**INSTRUCTIONS FOR THE TASK:**
Once the pictures are set aside, reproduce the remaining data exactly.

=== Section Start ===

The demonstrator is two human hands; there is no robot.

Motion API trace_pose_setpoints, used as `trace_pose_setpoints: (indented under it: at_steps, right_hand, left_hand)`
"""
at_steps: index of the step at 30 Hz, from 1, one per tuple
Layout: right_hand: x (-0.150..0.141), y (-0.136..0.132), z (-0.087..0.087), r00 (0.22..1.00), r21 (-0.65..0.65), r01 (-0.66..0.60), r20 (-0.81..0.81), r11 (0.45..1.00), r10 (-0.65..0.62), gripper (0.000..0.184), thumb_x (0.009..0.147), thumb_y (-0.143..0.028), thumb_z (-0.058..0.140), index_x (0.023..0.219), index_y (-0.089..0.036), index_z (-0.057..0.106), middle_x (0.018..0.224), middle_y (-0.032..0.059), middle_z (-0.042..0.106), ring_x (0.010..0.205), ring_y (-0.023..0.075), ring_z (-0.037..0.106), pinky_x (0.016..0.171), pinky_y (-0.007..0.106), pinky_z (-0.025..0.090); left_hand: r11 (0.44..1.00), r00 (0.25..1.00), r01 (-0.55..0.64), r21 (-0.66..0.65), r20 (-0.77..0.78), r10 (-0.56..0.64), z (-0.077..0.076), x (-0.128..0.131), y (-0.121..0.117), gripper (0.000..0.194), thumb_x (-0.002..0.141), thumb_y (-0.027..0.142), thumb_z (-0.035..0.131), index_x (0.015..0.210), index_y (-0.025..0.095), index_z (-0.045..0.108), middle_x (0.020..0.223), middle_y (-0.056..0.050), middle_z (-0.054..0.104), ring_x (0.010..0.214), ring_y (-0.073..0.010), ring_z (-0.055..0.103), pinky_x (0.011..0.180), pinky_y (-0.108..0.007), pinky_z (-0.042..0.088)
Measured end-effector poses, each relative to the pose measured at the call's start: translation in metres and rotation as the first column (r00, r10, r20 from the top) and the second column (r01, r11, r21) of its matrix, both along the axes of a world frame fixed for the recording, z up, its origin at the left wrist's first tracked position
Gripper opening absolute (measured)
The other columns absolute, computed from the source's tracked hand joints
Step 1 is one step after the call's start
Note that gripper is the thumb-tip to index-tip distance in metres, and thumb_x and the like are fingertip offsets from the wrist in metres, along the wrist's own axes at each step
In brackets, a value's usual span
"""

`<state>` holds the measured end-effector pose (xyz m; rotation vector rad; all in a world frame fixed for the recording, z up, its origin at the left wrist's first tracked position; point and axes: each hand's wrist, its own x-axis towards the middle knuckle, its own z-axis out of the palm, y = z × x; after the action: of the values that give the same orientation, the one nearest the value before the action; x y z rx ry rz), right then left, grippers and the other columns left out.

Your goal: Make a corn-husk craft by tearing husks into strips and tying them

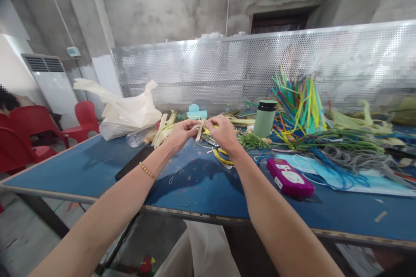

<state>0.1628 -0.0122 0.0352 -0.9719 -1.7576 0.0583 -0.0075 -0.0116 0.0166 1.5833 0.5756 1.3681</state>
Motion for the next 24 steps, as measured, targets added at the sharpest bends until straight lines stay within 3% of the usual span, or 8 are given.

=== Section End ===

**ANSWER TO THIS PROBLEM:**
The demonstrator is two human hands; there is no robot.

Motion API trace_pose_setpoints, used as `trace_pose_setpoints: (indented under it: at_steps, right_hand, left_hand)`
"""
at_steps: index of the step at 30 Hz, from 1, one per tuple
Layout: right_hand: x (-0.150..0.141), y (-0.136..0.132), z (-0.087..0.087), r00 (0.22..1.00), r21 (-0.65..0.65), r01 (-0.66..0.60), r20 (-0.81..0.81), r11 (0.45..1.00), r10 (-0.65..0.62), gripper (0.000..0.184), thumb_x (0.009..0.147), thumb_y (-0.143..0.028), thumb_z (-0.058..0.140), index_x (0.023..0.219), index_y (-0.089..0.036), index_z (-0.057..0.106), middle_x (0.018..0.224), middle_y (-0.032..0.059), middle_z (-0.042..0.106), ring_x (0.010..0.205), ring_y (-0.023..0.075), ring_z (-0.037..0.106), pinky_x (0.016..0.171), pinky_y (-0.007..0.106), pinky_z (-0.025..0.090); left_hand: r11 (0.44..1.00), r00 (0.25..1.00), r01 (-0.55..0.64), r21 (-0.66..0.65), r20 (-0.77..0.78), r10 (-0.56..0.64), z (-0.077..0.076), x (-0.128..0.131), y (-0.121..0.117), gripper (0.000..0.194), thumb_x (-0.002..0.141), thumb_y (-0.027..0.142), thumb_z (-0.035..0.131), index_x (0.015..0.210), index_y (-0.025..0.095), index_z (-0.045..0.108), middle_x (0.020..0.223), middle_y (-0.056..0.050), middle_z (-0.054..0.104), ring_x (0.010..0.214), ring_y (-0.073..0.010), ring_z (-0.055..0.103), pinky_x (0.011..0.180), pinky_y (-0.108..0.007), pinky_z (-0.042..0.088)
Measured end-effector poses, each relative to the pose measured at the call's start: translation in metres and rotation as the first column (r00, r10, r20 from the top) and the second column (r01, r11, r21) of its matrix, both along the axes of a world frame fixed for the recording, z up, its origin at the left wrist's first tracked position
Gripper opening absolute (measured)
The other columns absolute, computed from the source's tracked hand joints
Step 1 is one step after the call's start
Note that gripper is the thumb-tip to index-tip distance in metres, and thumb_x and the like are fingertip offsets from the wrist in metres, along the wrist's own axes at each step
In brackets, a value's usual span
"""

`<state>` holds the measured end-effector pose (xyz m; rotation vector rad; all in a world frame fixed for the recording, z up, its origin at the left wrist's first tracked position; point and axes: each hand's wrist, its own x-axis towards the middle knuckle, its own z-axis out of the palm, y = z × x; after the action: of the values that give the same orientation, the one nearest the value before the action; x y z rx ry rz), right then left, grippers and the other columns left out.

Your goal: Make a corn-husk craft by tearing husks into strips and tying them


<state>0.1628 -0.0122 0.0352 -0.9719 -1.7576 0.0583 -0.0075 -0.0116 0.0166 1.5833 0.5756 1.3681</state>
Motion for the next 24 steps, as measured, targets added at the sharpest bends until straight lines stay within 3% of the usual span, or 8 are given.

What the exercise required has been answered in full.